LANGUAGING (Speak to us)

Languaging is the act of communicating by language. It is one of the pillars of human culture. Languaging is a type of interaction that transfers the thoughts and meanings and coordinates actions between two or within a network of people. Also, self-talk in human beings is an important process of cognition and action planning. The languaging  uses a lexicon or vocabulary, i.e. strings of complex sounds for transferring thoughts and their meaning between people.

The lexicons define an important property of languages. Lexicons (i.e. vocabularies) are stable sets of words for longer periods of time. They fluctuate around the language standard variety and form language dialects. Different languages are related with each other and hence have some degree of lexical similarity. Two or more languages have also syntactic and semantic similarities. These are also relatively stable properties of each language. The states of lexical, syntactic or semantic similarity can be measured by similarity variables. They measure the mutual intelligibility which informs about the degree of learnability of a language given the knowledge of other language. Mutual intelligibility can be informative for the ‘genetic relationship’ between languages.

One property of languages is that they evolve over time through bifurcations or multifurcations from some common predecessor. This means that there are short periods of time during which substantial linguistic differences of the common ancestor language arise and than these differences are enhanced untill new language varieties temporarily stabilize (see Figure 1). Most often, already extant varietes (i.e. dialects) within the common ancestor language may be enhanced and generate a new stable successor language.

Figure 1.  Context dependent multifurcation of stable language families α, β, γ from a common language ancestor δ. As  time passes (vertically from top-down) the historical context changes and causes language families to differentiate further to diverse stable languages αi, βi, γi.
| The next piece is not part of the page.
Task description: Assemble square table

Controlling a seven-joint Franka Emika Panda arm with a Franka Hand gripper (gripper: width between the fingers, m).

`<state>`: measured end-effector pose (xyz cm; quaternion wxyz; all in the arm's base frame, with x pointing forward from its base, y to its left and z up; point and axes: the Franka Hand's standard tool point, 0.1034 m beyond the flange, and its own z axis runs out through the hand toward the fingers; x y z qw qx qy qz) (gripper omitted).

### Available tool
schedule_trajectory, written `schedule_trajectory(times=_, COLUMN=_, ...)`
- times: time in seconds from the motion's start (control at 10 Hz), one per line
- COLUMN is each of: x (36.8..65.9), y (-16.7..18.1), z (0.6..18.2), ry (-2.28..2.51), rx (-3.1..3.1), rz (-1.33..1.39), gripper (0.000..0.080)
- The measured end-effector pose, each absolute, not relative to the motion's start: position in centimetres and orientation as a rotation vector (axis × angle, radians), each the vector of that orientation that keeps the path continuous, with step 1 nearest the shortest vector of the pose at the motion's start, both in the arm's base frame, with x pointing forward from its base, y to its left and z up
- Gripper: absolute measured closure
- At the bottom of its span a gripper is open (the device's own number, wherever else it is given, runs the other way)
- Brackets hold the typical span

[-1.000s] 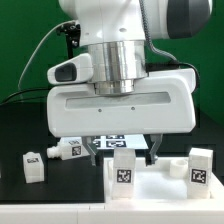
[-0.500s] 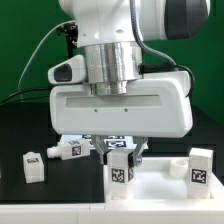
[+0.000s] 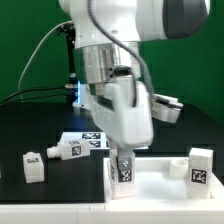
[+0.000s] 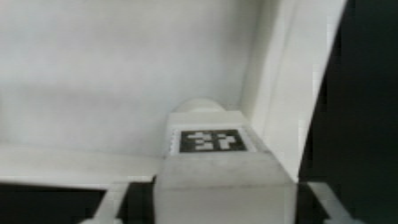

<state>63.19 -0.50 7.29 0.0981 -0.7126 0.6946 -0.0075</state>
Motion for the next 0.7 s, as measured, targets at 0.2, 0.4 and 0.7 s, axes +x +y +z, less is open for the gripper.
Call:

Contexts are usually a combination of constraints such as:  geographic separation, foreign language contact, political elite influence, spontaneous internal changes, and many others. These constraints enhance linguistic innovations that induce development of separate language families, languages and language dialects.  Context changes channel the evolution of languages through bifurcations or multifurcations. The stable common language ancestor δ, language families α, β, γ and languages αi, βi, γi are located in the hierarchy of basins of attraction (i.e valleys of the hierarchical landscape). The barriers (repellers) between the valleys are the dissimilarity degree between the language species, as measured by a combination of lexical, semantic and syntactic similarity measures.  The landscape can be defined as informational or energetic. If we define the barriers as informational then they represent the mutual unintelligibility and hence can be used as approximate measure of learning difficulty of languages. If we define the landscape as energetic, than barriers are the energy that one has to spend (i.e. work to do) to learn the language across the barrier.
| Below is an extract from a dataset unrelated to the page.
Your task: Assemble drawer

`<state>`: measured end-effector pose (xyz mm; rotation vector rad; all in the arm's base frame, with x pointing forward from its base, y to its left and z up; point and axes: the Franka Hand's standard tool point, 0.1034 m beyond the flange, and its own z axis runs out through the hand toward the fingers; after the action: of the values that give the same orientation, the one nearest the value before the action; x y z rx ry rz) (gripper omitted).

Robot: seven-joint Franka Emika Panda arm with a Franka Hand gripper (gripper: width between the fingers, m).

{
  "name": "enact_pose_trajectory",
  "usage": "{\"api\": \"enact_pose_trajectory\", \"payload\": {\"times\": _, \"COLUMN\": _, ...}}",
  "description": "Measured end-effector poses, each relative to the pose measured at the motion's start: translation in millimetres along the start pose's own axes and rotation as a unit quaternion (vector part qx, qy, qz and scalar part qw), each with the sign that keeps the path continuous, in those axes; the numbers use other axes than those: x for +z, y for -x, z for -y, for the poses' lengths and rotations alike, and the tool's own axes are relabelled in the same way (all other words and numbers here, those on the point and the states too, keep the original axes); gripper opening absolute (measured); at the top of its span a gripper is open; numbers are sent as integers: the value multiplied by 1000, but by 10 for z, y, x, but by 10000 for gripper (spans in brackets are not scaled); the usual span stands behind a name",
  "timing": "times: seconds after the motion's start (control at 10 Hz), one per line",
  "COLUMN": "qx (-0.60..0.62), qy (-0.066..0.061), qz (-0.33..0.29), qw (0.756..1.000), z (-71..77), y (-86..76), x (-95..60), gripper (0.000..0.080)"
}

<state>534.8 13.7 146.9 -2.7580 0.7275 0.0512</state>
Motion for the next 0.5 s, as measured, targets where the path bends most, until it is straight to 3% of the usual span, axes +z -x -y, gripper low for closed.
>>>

An example of this multifurcating process which over several to tens of milenia brought about current landscape of similarity of Indo-European languages is presented on Figure 2.
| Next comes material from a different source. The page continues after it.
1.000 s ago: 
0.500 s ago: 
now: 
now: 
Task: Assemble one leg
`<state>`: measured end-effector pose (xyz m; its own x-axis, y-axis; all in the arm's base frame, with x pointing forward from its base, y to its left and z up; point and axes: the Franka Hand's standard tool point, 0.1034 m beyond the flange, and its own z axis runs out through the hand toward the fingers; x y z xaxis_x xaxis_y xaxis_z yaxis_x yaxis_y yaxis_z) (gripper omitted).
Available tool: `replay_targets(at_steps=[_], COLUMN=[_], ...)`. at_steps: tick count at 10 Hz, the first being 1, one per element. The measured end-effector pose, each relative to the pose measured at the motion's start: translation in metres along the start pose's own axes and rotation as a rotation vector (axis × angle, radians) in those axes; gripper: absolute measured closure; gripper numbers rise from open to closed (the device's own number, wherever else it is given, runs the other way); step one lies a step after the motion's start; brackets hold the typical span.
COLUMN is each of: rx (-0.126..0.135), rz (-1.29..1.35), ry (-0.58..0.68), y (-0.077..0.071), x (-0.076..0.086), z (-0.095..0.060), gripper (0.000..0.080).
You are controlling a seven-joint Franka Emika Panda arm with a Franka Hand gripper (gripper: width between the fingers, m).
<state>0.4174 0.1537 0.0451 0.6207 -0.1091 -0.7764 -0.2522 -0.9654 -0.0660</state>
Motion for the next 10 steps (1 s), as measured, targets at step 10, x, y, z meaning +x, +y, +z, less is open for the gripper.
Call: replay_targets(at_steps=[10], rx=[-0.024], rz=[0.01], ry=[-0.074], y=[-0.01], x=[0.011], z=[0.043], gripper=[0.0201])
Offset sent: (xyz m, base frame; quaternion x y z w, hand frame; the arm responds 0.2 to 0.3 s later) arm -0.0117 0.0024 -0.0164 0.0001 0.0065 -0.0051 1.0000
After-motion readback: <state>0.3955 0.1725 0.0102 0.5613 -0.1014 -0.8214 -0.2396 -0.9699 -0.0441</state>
Figure 2. A tree of representatives of Indo-European languages (not all Indo-European languages are represented). The vertical axis is the distance (i.e. disimilarity) between languages which corresponds to the hight of the barrier (i.e. repeller) between two basins of attraction on Figure 1. Here we see how Indo-European languages have multifurcated and diversified from a common ancestor the Proto-Indo-European located at the top of the hierarchical tree (see the arrow). The same multifurcating process also forms dialects (which are not represented).  Compare the language tree with Figure 1 for insight into dynamics of formation of separate languages.

On the Figure 2 we clearly see how context dependent multifurcations (see Figure 1) bring about separation of a common ancestor language first into language families and from there to separate languages. Groups of relatively similar languages separated by smaller distances (i.e. lower barriers) separated by larger distances (i.e. higher barriers) from other more similar languages are readily visible. Clusters of languages such as: Hindi, Kashmiri and Persian are representatives of the Indo – Iranian language family. The cluster starting with Latvian and ending with Polish is a representative of the Balto-Slavic family, which further bifurcates on Baltic (Latvian and Lituanian) and (Bulgarian, Russian, Polish) representatives of South, East and West Slavic languages, respectively. Starting with Swedish and ending with German is the family of Germanic languages and languages starting with Romanian and ending with French are representatives of the Romance language family. The Irish, which is a Celtic language, shows similarity to this group probably due to the Celtic language substratum lexicon in Romance languages which have the Latin as a superstratum. Greek, Armenian and Albanian do not belong to a larger language family.

Languaging in Arts

Novels, theatre plays, songs or films are always based on existence of a network of relations and communications between characters or actors and the audience in certain contexts that evolve at different time and/or spatial scales. They all form metastable patterns of languaging which embedded in the context formed by the constellation of other artistic constraints are a source of permanent beauty, inspiration and joy.